• _What to work on_: What follows is a set of records. Repeat them word for word.

• _Records supplied_:
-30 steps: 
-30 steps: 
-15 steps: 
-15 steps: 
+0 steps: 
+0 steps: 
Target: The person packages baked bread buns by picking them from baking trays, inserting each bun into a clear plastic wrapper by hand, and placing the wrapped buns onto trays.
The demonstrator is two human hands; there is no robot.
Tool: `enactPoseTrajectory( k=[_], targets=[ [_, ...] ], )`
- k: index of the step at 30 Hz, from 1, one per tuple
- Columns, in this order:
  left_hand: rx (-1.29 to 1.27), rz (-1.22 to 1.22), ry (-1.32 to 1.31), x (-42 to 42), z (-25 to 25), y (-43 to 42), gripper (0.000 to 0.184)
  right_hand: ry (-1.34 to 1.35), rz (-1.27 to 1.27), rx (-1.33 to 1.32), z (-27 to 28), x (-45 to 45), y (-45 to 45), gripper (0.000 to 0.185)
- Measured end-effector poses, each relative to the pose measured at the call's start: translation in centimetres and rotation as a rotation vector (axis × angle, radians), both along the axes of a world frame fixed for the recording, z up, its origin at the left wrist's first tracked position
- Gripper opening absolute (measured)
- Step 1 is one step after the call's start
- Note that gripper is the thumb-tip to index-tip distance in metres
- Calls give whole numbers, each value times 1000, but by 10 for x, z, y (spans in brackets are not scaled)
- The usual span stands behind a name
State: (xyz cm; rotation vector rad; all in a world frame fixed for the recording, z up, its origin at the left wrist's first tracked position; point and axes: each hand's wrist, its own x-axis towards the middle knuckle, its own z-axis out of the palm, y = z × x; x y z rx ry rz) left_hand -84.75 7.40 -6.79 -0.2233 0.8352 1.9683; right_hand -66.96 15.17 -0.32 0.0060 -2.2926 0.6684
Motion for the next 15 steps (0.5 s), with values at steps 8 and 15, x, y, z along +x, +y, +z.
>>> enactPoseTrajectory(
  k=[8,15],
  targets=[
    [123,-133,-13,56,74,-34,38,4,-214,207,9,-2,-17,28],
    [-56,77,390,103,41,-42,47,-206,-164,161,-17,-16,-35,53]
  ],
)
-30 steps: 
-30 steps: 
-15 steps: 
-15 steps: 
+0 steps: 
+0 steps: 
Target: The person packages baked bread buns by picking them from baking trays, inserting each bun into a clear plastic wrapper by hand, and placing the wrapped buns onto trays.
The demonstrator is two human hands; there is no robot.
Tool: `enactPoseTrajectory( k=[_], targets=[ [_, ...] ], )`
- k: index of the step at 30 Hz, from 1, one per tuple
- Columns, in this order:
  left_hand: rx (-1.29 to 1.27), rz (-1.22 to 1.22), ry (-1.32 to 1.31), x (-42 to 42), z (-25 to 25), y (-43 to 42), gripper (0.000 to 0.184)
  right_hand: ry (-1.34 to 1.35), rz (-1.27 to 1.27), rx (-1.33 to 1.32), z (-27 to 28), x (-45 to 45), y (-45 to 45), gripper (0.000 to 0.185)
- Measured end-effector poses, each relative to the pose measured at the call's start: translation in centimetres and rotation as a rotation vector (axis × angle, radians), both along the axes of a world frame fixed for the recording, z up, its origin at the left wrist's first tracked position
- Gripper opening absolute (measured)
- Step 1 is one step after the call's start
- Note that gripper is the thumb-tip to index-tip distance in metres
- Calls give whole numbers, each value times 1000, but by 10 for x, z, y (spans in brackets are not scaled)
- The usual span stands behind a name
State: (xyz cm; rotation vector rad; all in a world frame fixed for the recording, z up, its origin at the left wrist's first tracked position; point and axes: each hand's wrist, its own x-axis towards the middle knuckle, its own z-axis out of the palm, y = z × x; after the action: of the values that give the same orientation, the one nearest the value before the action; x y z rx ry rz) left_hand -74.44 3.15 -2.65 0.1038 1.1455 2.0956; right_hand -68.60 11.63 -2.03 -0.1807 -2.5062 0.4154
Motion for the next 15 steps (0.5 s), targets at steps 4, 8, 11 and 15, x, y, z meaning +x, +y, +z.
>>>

• _Result_:
-30 steps: 
-30 steps: 
-15 steps: 
-15 steps: 
+0 steps: 
+0 steps: 
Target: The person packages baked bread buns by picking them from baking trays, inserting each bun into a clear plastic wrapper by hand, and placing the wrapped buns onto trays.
The demonstrator is two human hands; there is no robot.
Tool: `enactPoseTrajectory( k=[_], targets=[ [_, ...] ], )`
- k: index of the step at 30 Hz, from 1, one per tuple
- Columns, in this order:
  left_hand: rx (-1.29 to 1.27), rz (-1.22 to 1.22), ry (-1.32 to 1.31), x (-42 to 42), z (-25 to 25), y (-43 to 42), gripper (0.000 to 0.184)
  right_hand: ry (-1.34 to 1.35), rz (-1.27 to 1.27), rx (-1.33 to 1.32), z (-27 to 28), x (-45 to 45), y (-45 to 45), gripper (0.000 to 0.185)
- Measured end-effector poses, each relative to the pose measured at the call's start: translation in centimetres and rotation as a rotation vector (axis × angle, radians), both along the axes of a world frame fixed for the recording, z up, its origin at the left wrist's first tracked position
- Gripper opening absolute (measured)
- Step 1 is one step after the call's start
- Note that gripper is the thumb-tip to index-tip distance in metres
- Calls give whole numbers, each value times 1000, but by 10 for x, z, y (spans in brackets are not scaled)
- The usual span stands behind a name
State: (xyz cm; rotation vector rad; all in a world frame fixed for the recording, z up, its origin at the left wrist's first tracked position; point and axes: each hand's wrist, its own x-axis towards the middle knuckle, its own z-axis out of the palm, y = z × x; x y z rx ry rz) left_hand -84.75 7.40 -6.79 -0.2233 0.8352 1.9683; right_hand -66.96 15.17 -0.32 0.0060 -2.2926 0.6684
Motion for the next 15 steps (0.5 s), with values at steps 8 and 15, x, y, z along +x, +y, +z.
>>> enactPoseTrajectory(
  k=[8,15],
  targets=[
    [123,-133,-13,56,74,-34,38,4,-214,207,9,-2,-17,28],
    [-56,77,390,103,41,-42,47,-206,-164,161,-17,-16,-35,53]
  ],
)
-30 steps: 
-30 steps: 
-15 steps: 
-15 steps: 
+0 steps: 
+0 steps: 
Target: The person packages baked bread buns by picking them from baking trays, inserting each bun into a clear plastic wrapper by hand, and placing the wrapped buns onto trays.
The demonstrator is two human hands; there is no robot.
Tool: `enactPoseTrajectory( k=[_], targets=[ [_, ...] ], )`
- k: index of the step at 30 Hz, from 1, one per tuple
- Columns, in this order:
  left_hand: rx (-1.29 to 1.27), rz (-1.22 to 1.22), ry (-1.32 to 1.31), x (-42 to 42), z (-25 to 25), y (-43 to 42), gripper (0.000 to 0.184)
  right_hand: ry (-1.34 to 1.35), rz (-1.27 to 1.27), rx (-1.33 to 1.32), z (-27 to 28), x (-45 to 45), y (-45 to 45), gripper (0.000 to 0.185)
- Measured end-effector poses, each relative to the pose measured at the call's start: translation in centimetres and rotation as a rotation vector (axis × angle, radians), both along the axes of a world frame fixed for the recording, z up, its origin at the left wrist's first tracked position
- Gripper opening absolute (measured)
- Step 1 is one step after the call's start
- Note that gripper is the thumb-tip to index-tip distance in metres
- Calls give whole numbers, each value times 1000, but by 10 for x, z, y (spans in brackets are not scaled)
- The usual span stands behind a name
State: (xyz cm; rotation vector rad; all in a world frame fixed for the recording, z up, its origin at the left wrist's first tracked position; point and axes: each hand's wrist, its own x-axis towards the middle knuckle, its own z-axis out of the palm, y = z × x; after the action: of the values that give the same orientation, the one nearest the value before the action; x y z rx ry rz) left_hand -74.44 3.15 -2.65 0.1038 1.1455 2.0956; right_hand -68.60 11.63 -2.03 -0.1807 -2.5062 0.4154
Motion for the next 15 steps (0.5 s), targets at steps 4, 8, 11 and 15, x, y, z meaning +x, +y, +z.
>>>

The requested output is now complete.